After locating the line that bears "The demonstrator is", restate word for word that line and the rest of the listing to its final line, excluding all pictures.

Data:
=== Begin Enclosure ===

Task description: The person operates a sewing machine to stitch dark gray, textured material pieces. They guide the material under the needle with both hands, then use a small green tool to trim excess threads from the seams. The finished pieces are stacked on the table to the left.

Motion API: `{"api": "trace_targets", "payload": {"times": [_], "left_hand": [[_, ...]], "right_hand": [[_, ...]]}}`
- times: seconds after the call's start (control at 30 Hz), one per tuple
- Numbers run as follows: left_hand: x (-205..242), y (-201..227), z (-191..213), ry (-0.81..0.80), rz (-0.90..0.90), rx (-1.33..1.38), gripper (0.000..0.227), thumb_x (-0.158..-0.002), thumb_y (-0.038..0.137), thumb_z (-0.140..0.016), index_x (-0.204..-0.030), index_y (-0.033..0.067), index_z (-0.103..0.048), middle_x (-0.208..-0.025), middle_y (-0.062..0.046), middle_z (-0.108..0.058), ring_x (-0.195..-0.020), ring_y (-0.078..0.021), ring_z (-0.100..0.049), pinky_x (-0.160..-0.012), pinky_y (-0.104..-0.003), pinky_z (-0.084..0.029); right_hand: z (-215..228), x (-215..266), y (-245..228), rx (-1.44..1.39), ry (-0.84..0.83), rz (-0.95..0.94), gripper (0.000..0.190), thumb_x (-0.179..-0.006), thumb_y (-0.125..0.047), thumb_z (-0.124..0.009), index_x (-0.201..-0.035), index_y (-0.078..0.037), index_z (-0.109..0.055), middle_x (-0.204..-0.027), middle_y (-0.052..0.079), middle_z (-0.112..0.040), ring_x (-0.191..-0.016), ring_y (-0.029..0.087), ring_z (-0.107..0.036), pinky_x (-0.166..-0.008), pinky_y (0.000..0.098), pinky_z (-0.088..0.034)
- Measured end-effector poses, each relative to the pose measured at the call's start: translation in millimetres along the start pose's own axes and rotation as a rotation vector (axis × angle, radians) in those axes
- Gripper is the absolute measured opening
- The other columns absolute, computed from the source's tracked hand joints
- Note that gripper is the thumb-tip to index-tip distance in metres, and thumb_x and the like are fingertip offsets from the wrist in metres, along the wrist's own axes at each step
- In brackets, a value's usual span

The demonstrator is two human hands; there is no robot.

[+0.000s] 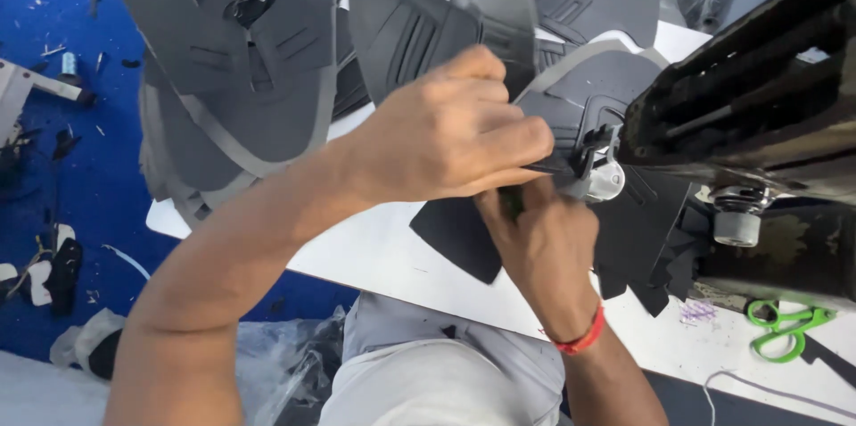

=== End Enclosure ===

Your solution:
The demonstrator is two human hands; there is no robot.

[+0.000s] 

That was the complete answer.